» **Your objective**: Start at the line that contains "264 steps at". Repeat it and each line after it, exactly, up to and including the final line of the data.
========================================================================
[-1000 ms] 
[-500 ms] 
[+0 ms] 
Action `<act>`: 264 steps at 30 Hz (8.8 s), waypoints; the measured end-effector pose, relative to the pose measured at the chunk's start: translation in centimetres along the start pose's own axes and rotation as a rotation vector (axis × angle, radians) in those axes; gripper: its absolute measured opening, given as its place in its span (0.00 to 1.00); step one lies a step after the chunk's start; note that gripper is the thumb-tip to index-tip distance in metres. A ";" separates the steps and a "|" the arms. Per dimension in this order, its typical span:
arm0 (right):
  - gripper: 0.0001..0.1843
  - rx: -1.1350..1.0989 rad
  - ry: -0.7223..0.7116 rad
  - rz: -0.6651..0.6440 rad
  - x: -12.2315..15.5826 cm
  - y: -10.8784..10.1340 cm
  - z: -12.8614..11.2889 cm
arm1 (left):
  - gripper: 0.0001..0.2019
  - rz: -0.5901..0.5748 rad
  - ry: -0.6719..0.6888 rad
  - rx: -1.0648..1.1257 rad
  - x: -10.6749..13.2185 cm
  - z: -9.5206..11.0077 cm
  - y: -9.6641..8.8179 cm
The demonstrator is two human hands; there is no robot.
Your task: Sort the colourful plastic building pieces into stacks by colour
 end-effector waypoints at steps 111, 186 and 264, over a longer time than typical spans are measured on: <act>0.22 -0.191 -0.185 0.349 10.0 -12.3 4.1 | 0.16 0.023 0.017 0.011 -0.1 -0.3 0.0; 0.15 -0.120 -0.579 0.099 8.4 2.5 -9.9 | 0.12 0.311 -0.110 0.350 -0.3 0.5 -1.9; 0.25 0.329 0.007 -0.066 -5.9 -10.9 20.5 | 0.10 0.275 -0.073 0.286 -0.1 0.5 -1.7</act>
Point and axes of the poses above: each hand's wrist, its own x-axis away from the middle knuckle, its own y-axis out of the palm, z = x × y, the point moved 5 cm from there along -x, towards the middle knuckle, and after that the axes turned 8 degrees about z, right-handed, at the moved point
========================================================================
» **Exercise result**:
Action `<act>`: 264 steps at 30 Hz (8.8 s), waypoints; the measured end-effector pose, relative to the pose measured at the chunk's start: translation in centimetres along the start pose's own axes and rotation as a rotation vector (axis × angle, radians) in those axes; gripper: its absolute measured opening, given as its place in its span (0.00 to 1.00); step one lies a step after the chunk's start; note that gripper is the thumb-tip to index-tip distance in metres. A ";" separates the steps and a "|" the arms. Per dimension in this order, its typical span:
arm0 (right):
  - gripper: 0.0001..0.1843
  - rx: -1.1350..1.0989 rad
  - ry: -0.7223..0.7116 rad
  - rz: -0.6651..0.6440 rad
  - x: -12.2315..15.5826 cm
  - y: -10.8784..10.1340 cm
  - z: -12.8614..11.2889 cm
arm1 (left):
  - gripper: 0.0001..0.2019
  - rz: -0.5901..0.5748 rad
  - ry: -0.6719..0.6888 rad
  - rx: -1.0648..1.1257 rad
  - x: -10.6749..13.2185 cm
  - z: -9.5206..11.0077 cm
  - y: -9.6641..8.8179 cm
The demonstrator is two human hands; there is no robot.
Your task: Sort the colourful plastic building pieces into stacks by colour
 end-effector waypoints at steps 111, 186 and 264, over a longer time than typical spans are measured on: <act>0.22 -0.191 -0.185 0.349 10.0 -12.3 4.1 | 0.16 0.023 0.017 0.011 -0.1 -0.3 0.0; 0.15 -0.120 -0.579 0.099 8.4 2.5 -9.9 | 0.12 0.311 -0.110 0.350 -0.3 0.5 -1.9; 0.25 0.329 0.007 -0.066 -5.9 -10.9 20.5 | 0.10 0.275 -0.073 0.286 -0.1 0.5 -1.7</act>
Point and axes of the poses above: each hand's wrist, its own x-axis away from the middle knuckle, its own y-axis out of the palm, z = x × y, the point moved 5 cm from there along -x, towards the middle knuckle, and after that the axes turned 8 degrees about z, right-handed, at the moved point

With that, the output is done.